Although there currently is no standard recommendation for when cardiac biomarkers should be checked, the writing group suggests considering it in pregnant women with moderate or severe COVID.
Chest discomfort thought to be of cardiac origin, whether acute or persistent, warrants evaluation with biomarkers. Levels more than 20% above baseline warrant further evaluation, they say.
Overall, the group notes that approaches to the diagnosis of suspected myocardial injury are similar to those in nonpregnant patients. Initial assessment is based on history and physical exam findings, chest x-ray, electrocardiogram (ECG), cardiac biomarkers, and frequently echocardiography.
Urgent angiography is “reasonable” when the ECG suggests ST-segment elevation myocardial infarction, especially with classic symptoms. Equivocal symptoms or ECG findings can prompt evaluation with a focused or full transthoracic echocardiography (TTE).
The presence of wall motion abnormalities will help guide the decision to proceed to coronary angiography, CT angiography (CTA), or medical therapy.
CTA is an option for stable patients or patients with divergent findings to rule out acute coronary syndromes or point to an alternative diagnosis.
“Be Vigilant” for Heart Problems
Heart failure can be particularly challenging in the setting of pregnancy. Symptoms of heart failure can mimic those of normal pregnancy, and the signs and symptoms of COVID-19 infection can further obscure the clinical picture.
“Therefore, when managing pregnant women with COVID-19, particularly those with moderate-severe illness or those with evidence of myocardial injury, care should be taken to evaluate for heart failure and cardiomyopathy,” the group advises.
They say COVID-related cardiomyopathy needs to be differentiated from peripartum cardiomyopathy (PPCM), owing to implications for long-term follow-up and counseling about the risks with future pregnancies.
The timing of heart failure presentation can help distinguish PPCM from pregnancy-associated COVID-related cardiomyopathy.
Heart failure related to COVID-19 infection can occur throughout pregnancy, whereas PPCM usually presents toward the end of pregnancy or in the months after delivery.
However, the two conditions can be challenging to differentiate in patients infected with COVID during the third trimester or the early postpartum period and among patients with risk factors common to both conditions.

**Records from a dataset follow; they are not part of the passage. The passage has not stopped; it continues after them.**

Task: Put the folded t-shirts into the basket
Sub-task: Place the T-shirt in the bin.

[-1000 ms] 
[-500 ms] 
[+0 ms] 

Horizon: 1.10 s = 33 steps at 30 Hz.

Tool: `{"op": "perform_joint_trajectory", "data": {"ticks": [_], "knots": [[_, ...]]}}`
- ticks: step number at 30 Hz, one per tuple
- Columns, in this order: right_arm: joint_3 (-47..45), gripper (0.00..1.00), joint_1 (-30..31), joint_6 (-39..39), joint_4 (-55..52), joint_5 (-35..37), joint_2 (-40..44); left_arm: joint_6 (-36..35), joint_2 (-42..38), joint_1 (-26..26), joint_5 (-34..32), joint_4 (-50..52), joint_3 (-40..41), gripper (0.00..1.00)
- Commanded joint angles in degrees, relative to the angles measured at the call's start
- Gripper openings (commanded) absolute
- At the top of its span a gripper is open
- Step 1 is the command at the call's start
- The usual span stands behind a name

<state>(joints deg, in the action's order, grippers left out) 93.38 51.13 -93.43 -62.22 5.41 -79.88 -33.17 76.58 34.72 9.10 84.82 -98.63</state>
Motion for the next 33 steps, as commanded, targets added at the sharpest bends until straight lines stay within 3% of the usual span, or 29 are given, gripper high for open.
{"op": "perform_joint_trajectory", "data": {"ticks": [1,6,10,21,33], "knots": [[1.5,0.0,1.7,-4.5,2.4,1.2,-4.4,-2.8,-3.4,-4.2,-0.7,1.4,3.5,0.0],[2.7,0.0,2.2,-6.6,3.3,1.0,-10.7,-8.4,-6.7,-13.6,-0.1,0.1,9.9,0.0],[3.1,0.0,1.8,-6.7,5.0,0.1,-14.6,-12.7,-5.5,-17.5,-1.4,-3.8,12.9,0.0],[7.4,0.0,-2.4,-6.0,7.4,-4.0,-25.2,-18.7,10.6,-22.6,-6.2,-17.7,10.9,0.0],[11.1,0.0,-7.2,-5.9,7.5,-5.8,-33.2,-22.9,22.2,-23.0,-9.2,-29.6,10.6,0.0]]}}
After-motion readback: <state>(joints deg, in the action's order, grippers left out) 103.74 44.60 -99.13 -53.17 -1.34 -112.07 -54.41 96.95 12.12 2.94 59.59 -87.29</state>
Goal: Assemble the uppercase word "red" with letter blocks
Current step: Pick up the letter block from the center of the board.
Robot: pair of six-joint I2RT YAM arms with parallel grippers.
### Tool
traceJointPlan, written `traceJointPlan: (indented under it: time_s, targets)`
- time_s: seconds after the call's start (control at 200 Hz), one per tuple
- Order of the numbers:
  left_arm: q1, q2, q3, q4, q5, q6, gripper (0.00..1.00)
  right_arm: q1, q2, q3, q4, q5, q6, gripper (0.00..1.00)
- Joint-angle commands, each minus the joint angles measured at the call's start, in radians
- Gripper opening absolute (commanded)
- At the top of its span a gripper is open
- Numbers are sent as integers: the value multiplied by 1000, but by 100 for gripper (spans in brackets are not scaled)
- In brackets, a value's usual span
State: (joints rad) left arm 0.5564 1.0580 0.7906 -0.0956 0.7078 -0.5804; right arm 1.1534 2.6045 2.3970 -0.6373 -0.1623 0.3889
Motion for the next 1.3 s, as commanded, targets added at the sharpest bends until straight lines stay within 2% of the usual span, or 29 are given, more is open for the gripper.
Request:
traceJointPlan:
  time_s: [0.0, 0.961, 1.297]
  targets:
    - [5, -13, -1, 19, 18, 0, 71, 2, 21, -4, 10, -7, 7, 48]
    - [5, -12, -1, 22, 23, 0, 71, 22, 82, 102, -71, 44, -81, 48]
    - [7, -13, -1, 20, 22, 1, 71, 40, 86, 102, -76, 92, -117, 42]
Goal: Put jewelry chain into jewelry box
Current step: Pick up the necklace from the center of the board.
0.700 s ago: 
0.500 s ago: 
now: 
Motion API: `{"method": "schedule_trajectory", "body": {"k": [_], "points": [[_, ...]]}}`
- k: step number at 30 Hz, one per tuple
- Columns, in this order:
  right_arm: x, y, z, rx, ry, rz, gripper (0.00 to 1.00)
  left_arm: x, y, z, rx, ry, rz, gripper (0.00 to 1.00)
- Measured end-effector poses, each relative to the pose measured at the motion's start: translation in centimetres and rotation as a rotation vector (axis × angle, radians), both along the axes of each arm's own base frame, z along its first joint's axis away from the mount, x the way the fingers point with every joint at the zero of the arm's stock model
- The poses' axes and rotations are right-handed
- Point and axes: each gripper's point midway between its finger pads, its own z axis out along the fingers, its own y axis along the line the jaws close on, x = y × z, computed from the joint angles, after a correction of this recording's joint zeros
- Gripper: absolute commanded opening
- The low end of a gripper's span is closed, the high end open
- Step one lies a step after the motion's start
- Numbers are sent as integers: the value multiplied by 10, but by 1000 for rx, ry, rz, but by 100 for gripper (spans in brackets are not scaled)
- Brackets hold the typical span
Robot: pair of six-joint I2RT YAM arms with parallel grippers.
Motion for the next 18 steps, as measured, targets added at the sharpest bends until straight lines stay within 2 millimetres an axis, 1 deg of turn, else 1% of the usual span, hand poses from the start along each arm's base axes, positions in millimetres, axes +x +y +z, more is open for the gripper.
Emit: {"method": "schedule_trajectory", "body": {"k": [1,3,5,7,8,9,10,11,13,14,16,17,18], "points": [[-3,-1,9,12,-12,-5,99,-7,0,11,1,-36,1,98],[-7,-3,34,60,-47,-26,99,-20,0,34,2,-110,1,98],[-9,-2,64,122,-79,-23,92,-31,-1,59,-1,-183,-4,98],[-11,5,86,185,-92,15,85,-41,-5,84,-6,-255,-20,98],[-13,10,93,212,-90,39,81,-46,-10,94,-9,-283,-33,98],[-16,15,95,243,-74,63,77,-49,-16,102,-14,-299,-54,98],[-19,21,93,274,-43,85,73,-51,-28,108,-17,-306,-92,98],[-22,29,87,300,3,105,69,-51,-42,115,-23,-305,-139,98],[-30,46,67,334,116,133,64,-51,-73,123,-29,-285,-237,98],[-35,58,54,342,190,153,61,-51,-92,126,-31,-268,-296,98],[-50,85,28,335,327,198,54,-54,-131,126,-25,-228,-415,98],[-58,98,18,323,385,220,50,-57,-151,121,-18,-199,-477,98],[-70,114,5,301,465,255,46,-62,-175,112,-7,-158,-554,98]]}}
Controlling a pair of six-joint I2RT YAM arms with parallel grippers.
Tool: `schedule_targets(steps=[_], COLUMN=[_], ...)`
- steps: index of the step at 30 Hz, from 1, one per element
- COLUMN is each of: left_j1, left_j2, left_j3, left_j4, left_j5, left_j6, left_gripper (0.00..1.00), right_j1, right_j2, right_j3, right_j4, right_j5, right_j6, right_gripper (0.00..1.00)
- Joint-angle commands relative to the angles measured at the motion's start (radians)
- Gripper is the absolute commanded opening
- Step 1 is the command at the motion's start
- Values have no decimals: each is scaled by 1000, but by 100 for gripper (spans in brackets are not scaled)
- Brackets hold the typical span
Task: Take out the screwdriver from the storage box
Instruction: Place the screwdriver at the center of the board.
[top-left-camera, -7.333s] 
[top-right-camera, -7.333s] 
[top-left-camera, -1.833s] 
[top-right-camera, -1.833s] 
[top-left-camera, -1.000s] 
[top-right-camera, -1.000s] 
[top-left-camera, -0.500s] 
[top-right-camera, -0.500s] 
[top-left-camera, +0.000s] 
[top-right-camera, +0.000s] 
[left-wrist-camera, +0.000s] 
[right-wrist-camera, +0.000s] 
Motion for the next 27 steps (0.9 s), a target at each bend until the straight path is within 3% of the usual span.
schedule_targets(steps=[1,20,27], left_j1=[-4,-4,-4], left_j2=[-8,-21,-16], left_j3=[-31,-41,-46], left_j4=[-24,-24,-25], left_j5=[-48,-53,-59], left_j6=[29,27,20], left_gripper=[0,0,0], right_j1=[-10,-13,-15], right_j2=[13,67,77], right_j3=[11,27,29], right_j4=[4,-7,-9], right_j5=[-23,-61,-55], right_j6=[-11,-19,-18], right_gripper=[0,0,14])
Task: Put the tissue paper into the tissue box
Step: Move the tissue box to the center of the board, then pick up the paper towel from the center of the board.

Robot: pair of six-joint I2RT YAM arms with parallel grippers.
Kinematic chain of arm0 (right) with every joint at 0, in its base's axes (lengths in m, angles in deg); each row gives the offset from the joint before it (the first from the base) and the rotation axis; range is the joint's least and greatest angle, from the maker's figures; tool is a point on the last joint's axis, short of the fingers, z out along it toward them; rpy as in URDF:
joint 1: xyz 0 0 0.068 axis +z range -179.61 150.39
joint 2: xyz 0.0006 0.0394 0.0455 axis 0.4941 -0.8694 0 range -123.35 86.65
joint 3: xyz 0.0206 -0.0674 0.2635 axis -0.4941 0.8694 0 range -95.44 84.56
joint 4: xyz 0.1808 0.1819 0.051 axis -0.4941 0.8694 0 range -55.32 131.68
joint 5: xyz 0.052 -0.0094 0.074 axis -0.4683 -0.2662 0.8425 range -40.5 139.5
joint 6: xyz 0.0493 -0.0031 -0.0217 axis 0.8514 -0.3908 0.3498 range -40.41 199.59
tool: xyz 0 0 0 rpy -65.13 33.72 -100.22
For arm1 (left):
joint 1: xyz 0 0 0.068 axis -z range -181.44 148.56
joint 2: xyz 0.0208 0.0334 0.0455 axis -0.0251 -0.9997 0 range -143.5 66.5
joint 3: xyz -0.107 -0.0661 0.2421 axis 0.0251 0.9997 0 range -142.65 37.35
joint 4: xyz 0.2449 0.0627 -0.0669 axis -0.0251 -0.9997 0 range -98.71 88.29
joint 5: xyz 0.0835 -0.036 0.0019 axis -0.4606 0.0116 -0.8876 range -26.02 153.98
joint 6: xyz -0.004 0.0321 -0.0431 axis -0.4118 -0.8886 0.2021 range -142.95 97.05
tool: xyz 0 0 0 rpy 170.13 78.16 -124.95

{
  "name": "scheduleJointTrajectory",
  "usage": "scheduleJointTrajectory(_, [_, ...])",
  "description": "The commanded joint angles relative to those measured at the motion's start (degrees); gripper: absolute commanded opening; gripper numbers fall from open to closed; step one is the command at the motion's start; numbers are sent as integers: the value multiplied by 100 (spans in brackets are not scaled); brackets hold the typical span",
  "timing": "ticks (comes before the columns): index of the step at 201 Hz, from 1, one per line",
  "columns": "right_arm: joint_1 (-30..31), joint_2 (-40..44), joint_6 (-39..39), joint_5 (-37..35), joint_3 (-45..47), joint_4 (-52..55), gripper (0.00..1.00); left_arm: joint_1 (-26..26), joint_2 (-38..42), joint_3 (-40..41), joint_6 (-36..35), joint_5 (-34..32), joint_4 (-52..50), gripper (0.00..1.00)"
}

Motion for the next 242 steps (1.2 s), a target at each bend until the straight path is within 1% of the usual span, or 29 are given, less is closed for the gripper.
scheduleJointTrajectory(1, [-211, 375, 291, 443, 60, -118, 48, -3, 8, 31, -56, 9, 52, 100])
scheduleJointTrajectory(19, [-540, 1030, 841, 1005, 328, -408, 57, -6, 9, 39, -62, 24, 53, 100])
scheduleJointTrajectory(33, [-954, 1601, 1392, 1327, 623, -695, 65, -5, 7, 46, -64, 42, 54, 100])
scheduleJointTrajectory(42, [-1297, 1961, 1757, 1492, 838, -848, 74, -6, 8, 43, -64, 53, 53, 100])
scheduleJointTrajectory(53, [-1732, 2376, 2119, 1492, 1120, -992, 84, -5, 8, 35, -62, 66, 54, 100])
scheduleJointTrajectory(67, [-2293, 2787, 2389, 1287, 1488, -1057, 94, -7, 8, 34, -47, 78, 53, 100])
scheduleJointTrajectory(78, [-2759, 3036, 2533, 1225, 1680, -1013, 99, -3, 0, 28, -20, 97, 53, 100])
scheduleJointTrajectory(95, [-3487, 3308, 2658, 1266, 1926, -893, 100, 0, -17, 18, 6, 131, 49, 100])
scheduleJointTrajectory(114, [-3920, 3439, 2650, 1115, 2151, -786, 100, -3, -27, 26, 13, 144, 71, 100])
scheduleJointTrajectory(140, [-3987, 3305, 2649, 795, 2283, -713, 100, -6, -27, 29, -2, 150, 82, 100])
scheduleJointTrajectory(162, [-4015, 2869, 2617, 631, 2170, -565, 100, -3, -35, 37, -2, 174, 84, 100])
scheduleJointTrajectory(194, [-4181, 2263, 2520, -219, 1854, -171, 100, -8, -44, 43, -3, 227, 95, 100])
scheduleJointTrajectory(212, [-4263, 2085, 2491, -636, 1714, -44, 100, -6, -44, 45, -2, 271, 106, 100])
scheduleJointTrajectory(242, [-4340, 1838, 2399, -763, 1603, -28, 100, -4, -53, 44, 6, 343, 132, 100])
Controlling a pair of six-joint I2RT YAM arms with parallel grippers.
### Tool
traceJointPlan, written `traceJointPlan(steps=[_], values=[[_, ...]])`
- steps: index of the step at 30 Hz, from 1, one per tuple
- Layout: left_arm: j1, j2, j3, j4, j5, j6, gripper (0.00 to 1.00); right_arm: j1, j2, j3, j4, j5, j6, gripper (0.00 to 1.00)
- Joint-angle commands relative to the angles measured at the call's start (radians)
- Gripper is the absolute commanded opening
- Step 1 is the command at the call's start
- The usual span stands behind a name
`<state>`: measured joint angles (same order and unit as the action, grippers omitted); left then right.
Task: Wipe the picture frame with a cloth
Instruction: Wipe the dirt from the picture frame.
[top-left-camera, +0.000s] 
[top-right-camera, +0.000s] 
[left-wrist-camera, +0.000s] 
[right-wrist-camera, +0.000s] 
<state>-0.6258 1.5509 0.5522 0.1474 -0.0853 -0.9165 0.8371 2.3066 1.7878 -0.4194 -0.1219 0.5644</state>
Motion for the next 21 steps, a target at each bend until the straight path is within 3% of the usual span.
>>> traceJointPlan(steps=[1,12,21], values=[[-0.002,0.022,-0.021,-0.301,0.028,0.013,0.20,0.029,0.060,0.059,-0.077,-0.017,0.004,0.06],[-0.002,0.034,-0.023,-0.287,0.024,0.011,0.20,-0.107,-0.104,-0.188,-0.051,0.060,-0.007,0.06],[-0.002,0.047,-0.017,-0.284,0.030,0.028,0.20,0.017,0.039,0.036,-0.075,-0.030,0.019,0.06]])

Summing up, the authors say it’s important for clinicians to know that most cardiac complications described outside of pregnancy, such as arrhythmias, myocardial injury, thromboembolic complications, and long-haul symptoms, are also reported in women during pregnancy. Additional concerns include increased risk for preterm labor and delivery and development of pre-eclampsia.
The group encourages cardiologists to be “vigilant” in assessing women with COVID-19 for cardiac complications.
They should also encourage COVID-19 vaccination of pregnant women, as recommended in guidelines from the US Centers for Disease Control and Prevention (CDC), American College of Obstetrics and Gynecology, and the Society of Maternal Fetal Medicine.
This research had no specific funding. Briller is on the steering committee and a site investigator for the REBIRTH trial.